Tips For Running Meetings

A lead artist at my last job said that I could run a meeting like nobody’s business. It’s an odd compliment. On the one hand, I’m happy to be recognized as an expert; on the other, I know that expertise comes from practice, and I’m not sure I like what that says about me. Meetings (formal, scheduled, official meetings) should be a last resort. They’re such notorious black holes for team time, energy, and focus that they should be avoided unless absolutely necessary. But, inevitably, you are going to need a meeting for something, and when that day comes, keep these tactics in mind:

  • Schedule early.  People need time to prepare for a meeting.  Make sure you get into people’s consciousness and not just their calendar.  Before you schedule a meeting, check in with all of the attendees and make sure they really need to be there.  Attach any relevant information to the appointment.  Meetings interrupt workflow, so try to give your attendees time to mitigate the interruption.
  • Own the meeting.  One of the simple things I started doing a few years back was to announce at the start of every meeting I called that it was my meeting.  This serves a number of purposes; it says that the meeting has officially begun; it orients everyone around the speaker; and it makes meeting organizers responsible for the productivity of the meeting.  Over time, other leaders in the studio started doing this, not because anyone pushed them to do it, but because it works.
  • Bring a clear agenda.  If you don’t have an agenda, cancel the meeting right now.  You (and everyone on the attendee list) should know exactly what you’re trying to accomplish in a meeting.  If not, you’re wasting someone’s time because you can’t be sure who you need if you don’t know what you’re doing.  Don’t go overboard here; an agenda is not a list of topics you’re going to cover, it’s a commitment to achieving resolution on certain issues.  Keep the agenda as small and focused as you can manage.

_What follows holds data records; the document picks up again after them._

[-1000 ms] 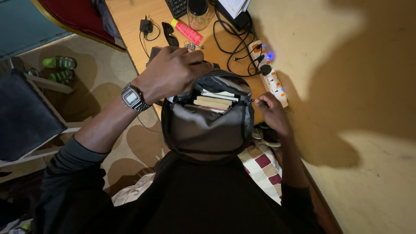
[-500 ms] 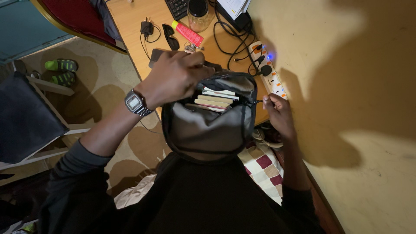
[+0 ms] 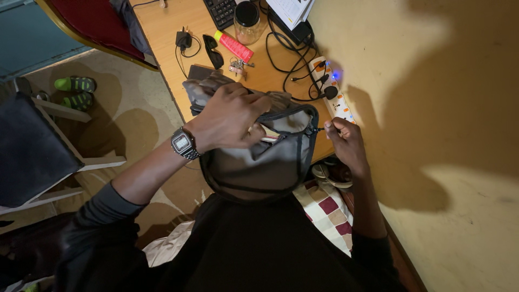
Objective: The person packs a backpack on a desk: they coil a charger cable, place a wallet, sunglasses, keys, a red bottle and books into the bag, open and arrange the compartments, and zip them closed.
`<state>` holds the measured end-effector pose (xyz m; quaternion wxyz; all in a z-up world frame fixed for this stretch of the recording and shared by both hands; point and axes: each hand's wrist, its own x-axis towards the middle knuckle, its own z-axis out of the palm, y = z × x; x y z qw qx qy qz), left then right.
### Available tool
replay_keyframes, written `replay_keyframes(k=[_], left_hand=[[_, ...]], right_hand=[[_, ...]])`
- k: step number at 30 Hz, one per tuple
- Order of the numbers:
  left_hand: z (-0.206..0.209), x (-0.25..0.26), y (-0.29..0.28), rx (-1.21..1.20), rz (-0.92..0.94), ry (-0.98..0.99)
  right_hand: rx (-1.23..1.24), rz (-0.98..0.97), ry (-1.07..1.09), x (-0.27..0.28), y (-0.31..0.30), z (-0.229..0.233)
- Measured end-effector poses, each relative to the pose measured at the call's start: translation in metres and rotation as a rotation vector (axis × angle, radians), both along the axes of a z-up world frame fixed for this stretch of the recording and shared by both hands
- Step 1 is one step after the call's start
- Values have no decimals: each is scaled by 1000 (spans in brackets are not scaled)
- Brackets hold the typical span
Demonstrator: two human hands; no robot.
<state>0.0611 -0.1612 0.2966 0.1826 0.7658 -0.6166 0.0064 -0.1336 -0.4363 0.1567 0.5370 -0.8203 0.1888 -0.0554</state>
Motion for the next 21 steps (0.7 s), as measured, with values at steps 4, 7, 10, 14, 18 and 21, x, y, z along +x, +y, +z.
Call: replay_keyframes(k=[4, 7, 10, 14, 18, 21], left_hand=[[6, -6, -4, 575, 91, 19], [-3, -5, -8, 226, 22, 140], [-21, -7, -9, -114, -21, -228], [-36, -7, -5, -225, -85, -328], [-36, -7, 2, -288, -97, -391], [-32, -7, 1, -306, -83, -417]], right_hand=[[5, 15, -30, -1, 0, 0], [7, -1, -6, 0, 2, 2], [-16, -16, 23, -1, 3, 4], [-41, 2, -31, -1, 2, 3], [47, -31, -26, -4, 1, -1], [50, -28, -54, -5, -1, -1]])
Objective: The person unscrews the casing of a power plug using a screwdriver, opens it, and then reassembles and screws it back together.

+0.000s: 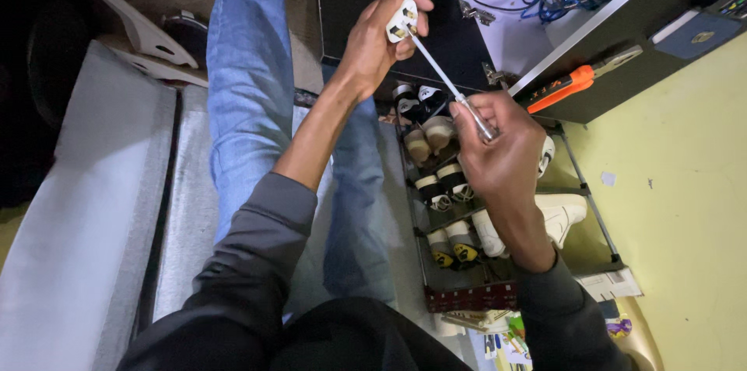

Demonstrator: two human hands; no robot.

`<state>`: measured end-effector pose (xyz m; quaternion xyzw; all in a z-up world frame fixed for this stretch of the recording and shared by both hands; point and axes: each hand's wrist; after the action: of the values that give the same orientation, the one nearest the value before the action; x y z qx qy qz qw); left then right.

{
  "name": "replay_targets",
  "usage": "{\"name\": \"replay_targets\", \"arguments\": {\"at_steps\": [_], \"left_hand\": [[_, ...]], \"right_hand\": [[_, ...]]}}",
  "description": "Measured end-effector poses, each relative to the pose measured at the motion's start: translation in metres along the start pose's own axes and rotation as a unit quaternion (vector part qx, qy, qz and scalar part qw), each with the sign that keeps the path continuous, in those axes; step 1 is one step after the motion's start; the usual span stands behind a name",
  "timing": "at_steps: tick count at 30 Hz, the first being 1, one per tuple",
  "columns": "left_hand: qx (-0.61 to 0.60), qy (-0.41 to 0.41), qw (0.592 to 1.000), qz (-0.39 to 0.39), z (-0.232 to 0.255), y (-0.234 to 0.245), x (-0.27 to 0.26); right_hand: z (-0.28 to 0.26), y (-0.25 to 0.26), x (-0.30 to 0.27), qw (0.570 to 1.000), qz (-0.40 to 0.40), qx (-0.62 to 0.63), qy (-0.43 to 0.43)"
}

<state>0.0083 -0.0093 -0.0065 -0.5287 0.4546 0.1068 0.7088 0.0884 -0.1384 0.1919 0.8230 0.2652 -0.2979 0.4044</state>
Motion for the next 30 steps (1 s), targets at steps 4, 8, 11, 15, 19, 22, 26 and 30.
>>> {"name": "replay_targets", "arguments": {"at_steps": [4, 8, 11, 15, 19, 22, 26, 30], "left_hand": [[0.014, -0.011, 1.0, 0.0, 0.0, -0.004, -0.001], [-0.003, -0.003, 1.0, -0.003, 0.001, -0.005, 0.002], [-0.009, -0.005, 1.0, -0.006, 0.003, -0.006, 0.004], [0.012, -0.01, 1.0, 0.003, 0.001, -0.007, 0.003], [0.032, -0.016, 0.999, -0.011, 0.0, -0.009, 0.006], [0.063, -0.024, 0.998, -0.015, -0.001, -0.011, 0.007], [0.131, -0.028, 0.991, 0.004, -0.003, -0.013, 0.008], [0.132, -0.004, 0.991, -0.008, -0.005, -0.012, 0.006]], "right_hand": [[-0.005, 0.003, 0.0, 1.0, 0.007, -0.004, -0.01], [-0.008, 0.003, 0.001, 1.0, 0.021, -0.008, -0.004], [-0.011, 0.004, 0.004, 1.0, 0.017, -0.005, -0.016], [-0.009, 0.006, 0.006, 0.999, -0.002, -0.018, -0.034], [0.0, 0.01, 0.007, 0.999, 0.0, 0.043, 0.014], [0.009, 0.012, 0.005, 0.984, -0.053, 0.123, -0.114], [0.033, 0.017, 0.009, 0.866, -0.174, 0.32, -0.343], [0.053, 0.019, 0.011, 0.838, -0.196, 0.353, -0.369]]}}
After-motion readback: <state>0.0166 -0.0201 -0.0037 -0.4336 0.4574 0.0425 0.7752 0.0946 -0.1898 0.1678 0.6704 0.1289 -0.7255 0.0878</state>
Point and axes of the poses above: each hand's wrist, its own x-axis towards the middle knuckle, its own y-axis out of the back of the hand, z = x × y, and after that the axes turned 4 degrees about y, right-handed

  • Limit the size. Communication efficiency decreases by the square of the number of people in the room.  I’ve heard stories about an EA exec who would walk out of any meeting that had more than 5 people in it; that’s a bit extreme, but it is good to keep meetings as small as possible, not just because of communication issues, but also because the more team members are in the meeting, the fewer are directly working on the project.
  • Stay focused. The biggest time thief in meetings are the digressions – personal stories, arguments for the devil’s advocate, getting side-tracked into some other issue, etc.  If the topic you’re trying to cover has so many dependencies that you can’t resolve it in one meeting, you’re doing it wrong.  Go back to setting a clear agenda.

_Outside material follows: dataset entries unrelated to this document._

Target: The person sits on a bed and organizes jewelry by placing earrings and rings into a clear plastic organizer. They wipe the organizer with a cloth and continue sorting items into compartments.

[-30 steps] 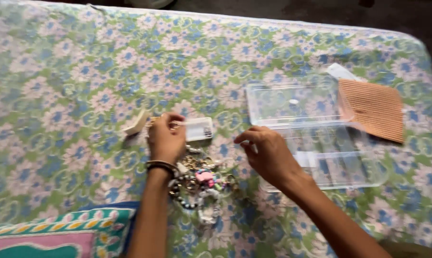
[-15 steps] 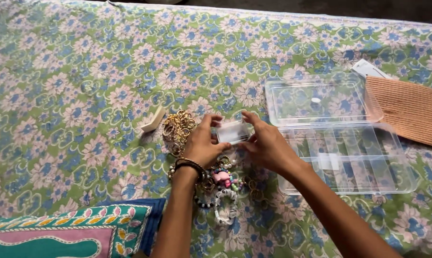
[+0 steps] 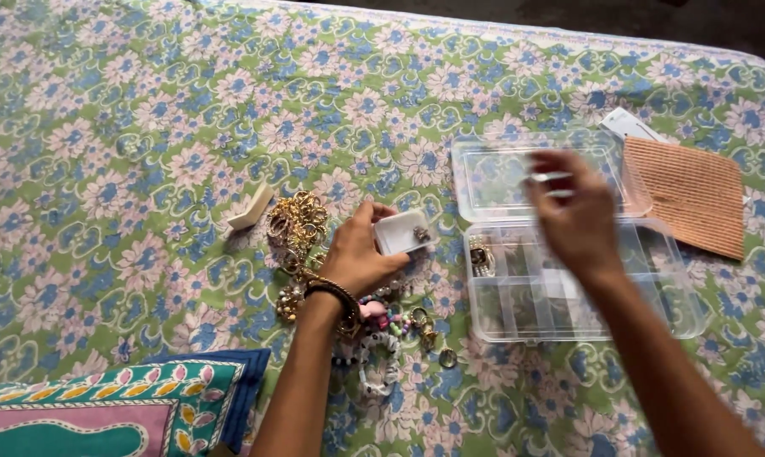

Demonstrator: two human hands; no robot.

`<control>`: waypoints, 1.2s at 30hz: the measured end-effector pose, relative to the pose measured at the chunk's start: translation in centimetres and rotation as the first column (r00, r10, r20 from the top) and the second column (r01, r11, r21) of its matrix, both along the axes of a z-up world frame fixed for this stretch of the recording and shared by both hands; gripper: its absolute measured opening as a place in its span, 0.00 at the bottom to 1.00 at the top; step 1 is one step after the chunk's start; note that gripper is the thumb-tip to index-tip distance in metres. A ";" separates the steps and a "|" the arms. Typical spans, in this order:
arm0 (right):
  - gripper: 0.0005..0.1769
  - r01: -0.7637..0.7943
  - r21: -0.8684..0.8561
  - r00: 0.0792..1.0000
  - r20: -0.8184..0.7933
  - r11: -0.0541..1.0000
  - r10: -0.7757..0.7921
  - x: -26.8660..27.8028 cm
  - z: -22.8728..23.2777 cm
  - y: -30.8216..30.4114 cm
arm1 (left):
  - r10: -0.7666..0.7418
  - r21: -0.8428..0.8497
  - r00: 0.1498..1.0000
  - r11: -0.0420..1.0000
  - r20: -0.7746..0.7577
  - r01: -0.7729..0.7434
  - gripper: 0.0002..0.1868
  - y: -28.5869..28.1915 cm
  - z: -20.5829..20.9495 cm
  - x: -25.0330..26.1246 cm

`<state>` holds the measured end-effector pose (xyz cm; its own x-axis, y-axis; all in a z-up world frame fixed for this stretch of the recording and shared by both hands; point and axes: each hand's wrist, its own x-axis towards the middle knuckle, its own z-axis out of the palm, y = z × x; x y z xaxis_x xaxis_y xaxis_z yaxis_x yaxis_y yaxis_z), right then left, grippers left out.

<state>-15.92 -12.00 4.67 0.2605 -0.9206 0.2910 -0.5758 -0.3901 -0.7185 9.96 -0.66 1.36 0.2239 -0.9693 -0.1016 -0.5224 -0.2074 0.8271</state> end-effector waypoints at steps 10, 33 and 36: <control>0.12 0.341 -0.029 0.927 -0.153 0.939 -0.342 -12.9 -1.9 -7.4 | 0.125 0.044 0.868 0.992 -0.481 -0.118 0.38 -1.4 0.3 -2.5; 0.56 0.415 0.150 0.773 -0.578 0.897 -0.261 -14.5 -5.4 -11.5 | -0.006 -0.012 0.776 1.000 -0.631 -0.003 0.38 -1.3 1.9 -9.9; 0.59 0.479 0.186 0.775 -0.548 0.858 -0.314 -15.4 -4.5 -11.3 | -0.014 -0.030 0.762 1.000 -0.647 -0.006 0.37 -1.4 1.7 -9.9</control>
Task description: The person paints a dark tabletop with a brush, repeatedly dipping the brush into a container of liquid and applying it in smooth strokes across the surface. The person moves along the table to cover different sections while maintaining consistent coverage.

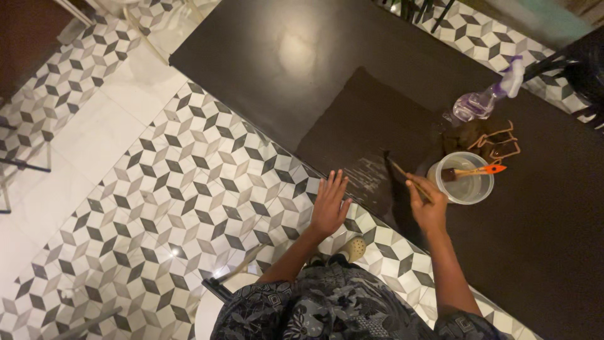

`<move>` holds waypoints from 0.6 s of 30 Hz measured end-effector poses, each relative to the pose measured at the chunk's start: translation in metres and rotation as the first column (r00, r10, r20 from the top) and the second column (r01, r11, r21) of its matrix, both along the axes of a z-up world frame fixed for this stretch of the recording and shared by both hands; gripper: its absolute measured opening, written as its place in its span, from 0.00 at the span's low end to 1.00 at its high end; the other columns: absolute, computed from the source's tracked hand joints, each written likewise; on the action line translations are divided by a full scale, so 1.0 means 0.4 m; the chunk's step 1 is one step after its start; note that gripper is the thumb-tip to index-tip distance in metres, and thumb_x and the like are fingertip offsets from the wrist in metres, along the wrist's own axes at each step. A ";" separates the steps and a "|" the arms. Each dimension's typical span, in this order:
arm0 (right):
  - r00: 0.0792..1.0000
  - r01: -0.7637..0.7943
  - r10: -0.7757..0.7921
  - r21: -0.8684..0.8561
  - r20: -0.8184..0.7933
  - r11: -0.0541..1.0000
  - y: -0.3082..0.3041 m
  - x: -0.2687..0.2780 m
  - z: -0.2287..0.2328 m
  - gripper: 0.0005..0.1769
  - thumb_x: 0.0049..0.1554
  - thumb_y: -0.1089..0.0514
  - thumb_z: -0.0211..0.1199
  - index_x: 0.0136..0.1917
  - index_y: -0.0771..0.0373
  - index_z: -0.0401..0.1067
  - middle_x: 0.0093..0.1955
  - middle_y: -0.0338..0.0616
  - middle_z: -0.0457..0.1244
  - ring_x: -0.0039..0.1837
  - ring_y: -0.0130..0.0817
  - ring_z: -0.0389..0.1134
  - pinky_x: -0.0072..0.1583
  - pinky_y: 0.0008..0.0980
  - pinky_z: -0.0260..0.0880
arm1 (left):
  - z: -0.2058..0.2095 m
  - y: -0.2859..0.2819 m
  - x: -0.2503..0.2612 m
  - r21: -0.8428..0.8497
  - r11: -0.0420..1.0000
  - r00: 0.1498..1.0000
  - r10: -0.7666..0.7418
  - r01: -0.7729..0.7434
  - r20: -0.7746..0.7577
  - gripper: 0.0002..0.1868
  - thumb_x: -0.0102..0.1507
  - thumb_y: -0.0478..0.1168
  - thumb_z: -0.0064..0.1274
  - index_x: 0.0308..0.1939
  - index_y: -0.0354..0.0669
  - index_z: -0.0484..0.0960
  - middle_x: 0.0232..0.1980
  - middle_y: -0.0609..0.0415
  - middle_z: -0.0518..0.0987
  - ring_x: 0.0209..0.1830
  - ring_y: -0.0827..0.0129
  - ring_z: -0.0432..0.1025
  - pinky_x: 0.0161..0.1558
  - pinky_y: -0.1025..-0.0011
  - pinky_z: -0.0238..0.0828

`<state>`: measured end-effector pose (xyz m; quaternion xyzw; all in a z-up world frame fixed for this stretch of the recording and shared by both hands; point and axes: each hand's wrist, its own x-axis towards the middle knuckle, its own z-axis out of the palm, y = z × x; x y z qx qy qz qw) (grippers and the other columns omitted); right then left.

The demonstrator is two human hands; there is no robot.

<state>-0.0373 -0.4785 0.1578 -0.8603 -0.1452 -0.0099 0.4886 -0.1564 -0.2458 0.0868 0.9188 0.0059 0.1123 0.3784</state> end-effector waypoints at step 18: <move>0.994 0.057 -0.062 -0.063 -0.091 0.996 0.056 -0.191 0.042 0.09 0.59 0.61 0.68 0.54 0.63 0.80 0.49 0.49 0.73 0.49 0.31 0.76 0.47 0.28 0.73 | -0.118 0.261 0.070 0.130 0.987 0.995 0.100 -0.097 -0.018 0.34 0.72 0.48 0.41 0.77 0.31 0.57 0.83 0.36 0.51 0.84 0.45 0.43 0.78 0.42 0.33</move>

  • End early.  In general, meetings lose efficiency around the 50-60 minute mark.  Everyone’s tired by that point.  If you have to go past that, take a break, but it’s much better to end the meeting, give people time to leave that context and digest, and set a follow-up.  Psychologically, meeting time is “lost time” in the calendar.  The shorter the meeting is, the more of that lost time you give back to your team, the more positive they are going to be about the meeting as well as freeing them up to get other work done.
  • Be explicit about action items.  Specify what is going to happen as a result of the meeting, who is responsible for getting that done, and what the timeframe is.  Meetings need to lead to results.  If they don’t, cancel them.  When the attendees leave, each of them should know exactly what is expected of them and when they can see the results of the other people.  Being responsible to the team is a powerful motivator.  Send this information around in a follow-up e-mail to all the attendees so that everyone knows this is being tracked.  Repetition also helps with reinforcement.

The first rule of meetings is to avoid unnecessary ones.  If you’re going to have to have a meeting, though, make sure it is small, focused, short, and results-oriented.